Dear HN,
I recently tried to follow along some Huggingface tutorials and - WOW! - was that painful. Google Colab quickly started complaining about the 300 GB my datasets were using. I was also constantly out of memory and reviews said that even if I'd upgrade to $50 monthly, my chance of randomly being assigned a GPU with enough memory would be slim.

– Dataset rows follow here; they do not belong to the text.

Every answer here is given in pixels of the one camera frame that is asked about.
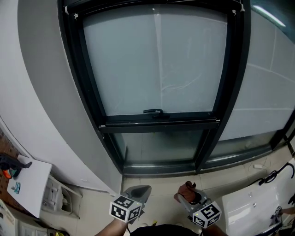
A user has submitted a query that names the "frosted window glass large pane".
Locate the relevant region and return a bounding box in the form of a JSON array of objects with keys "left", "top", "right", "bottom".
[{"left": 82, "top": 10, "right": 228, "bottom": 117}]

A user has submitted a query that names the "person's black shirt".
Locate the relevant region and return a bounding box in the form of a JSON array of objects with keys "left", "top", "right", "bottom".
[{"left": 130, "top": 224, "right": 204, "bottom": 236}]

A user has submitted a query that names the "person's left forearm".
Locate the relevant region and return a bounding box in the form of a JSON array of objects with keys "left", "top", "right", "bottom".
[{"left": 94, "top": 217, "right": 129, "bottom": 236}]

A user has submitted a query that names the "white ceramic sink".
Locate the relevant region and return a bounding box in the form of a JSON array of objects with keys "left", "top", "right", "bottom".
[{"left": 222, "top": 158, "right": 295, "bottom": 234}]

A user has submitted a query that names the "white toilet tank lid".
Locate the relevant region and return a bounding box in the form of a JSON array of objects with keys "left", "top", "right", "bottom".
[{"left": 6, "top": 156, "right": 53, "bottom": 218}]

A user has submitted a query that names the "small clear window pane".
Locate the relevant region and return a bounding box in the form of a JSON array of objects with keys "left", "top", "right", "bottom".
[{"left": 113, "top": 130, "right": 204, "bottom": 162}]

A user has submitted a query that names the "black window handle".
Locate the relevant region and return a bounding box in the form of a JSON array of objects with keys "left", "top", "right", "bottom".
[{"left": 143, "top": 108, "right": 171, "bottom": 119}]

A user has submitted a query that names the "orange and teal object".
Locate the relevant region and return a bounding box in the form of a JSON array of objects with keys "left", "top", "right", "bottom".
[{"left": 2, "top": 169, "right": 22, "bottom": 179}]

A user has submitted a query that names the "fixed frosted side window pane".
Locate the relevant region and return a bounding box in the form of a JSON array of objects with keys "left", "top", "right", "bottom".
[{"left": 218, "top": 6, "right": 295, "bottom": 142}]

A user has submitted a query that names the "brown cloth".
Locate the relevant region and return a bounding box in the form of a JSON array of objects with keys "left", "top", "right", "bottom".
[{"left": 174, "top": 181, "right": 197, "bottom": 204}]

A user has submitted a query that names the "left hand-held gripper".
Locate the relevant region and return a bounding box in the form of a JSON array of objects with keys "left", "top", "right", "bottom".
[{"left": 109, "top": 184, "right": 152, "bottom": 224}]

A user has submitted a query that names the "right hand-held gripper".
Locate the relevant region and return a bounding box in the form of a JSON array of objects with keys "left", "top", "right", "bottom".
[{"left": 177, "top": 189, "right": 223, "bottom": 229}]

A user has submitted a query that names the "black spray tool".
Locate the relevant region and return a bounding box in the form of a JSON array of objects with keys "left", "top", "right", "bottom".
[{"left": 0, "top": 153, "right": 33, "bottom": 171}]

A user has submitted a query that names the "open white toilet tank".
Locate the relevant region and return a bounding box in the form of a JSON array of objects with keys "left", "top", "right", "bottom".
[{"left": 41, "top": 174, "right": 83, "bottom": 219}]

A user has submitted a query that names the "person's right forearm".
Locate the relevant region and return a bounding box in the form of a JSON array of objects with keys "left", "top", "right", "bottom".
[{"left": 200, "top": 224, "right": 229, "bottom": 236}]

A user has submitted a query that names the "black window frame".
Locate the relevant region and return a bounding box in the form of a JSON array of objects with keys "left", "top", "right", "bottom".
[{"left": 57, "top": 0, "right": 295, "bottom": 178}]

I also looked at AWS EC2 and GCE and got sticker shock. I'm certainly not going to pay $20+ per hour the entire time I try to figure out how stuff works. Then I found OVH and their $2 per hour V100 instances seemed much more reasonable. So I built a docker image to emulate what's pre-installed and pre-configured on Google Colab based on their example. [1] That worked OK, but having only 1GBit/s between the AI training node and their object storage turned out to be the bottleneck.
So I took the next logical step, built a small proxy with authentication and letsencrypt SSL [2] to secure things and then self-hosted the docker image on the Ubuntu PC in my basement. That one only has a consumer-grade Samsung SSD and a 1080 TI but it has zero IO delays. In the end, training a facebook Wav2Vec2 model on that 1080 TI is comparably fast to a V100. And since the machine is in my basement, there are no $$$ per hour rental fees. It's effectively free, except for electricity.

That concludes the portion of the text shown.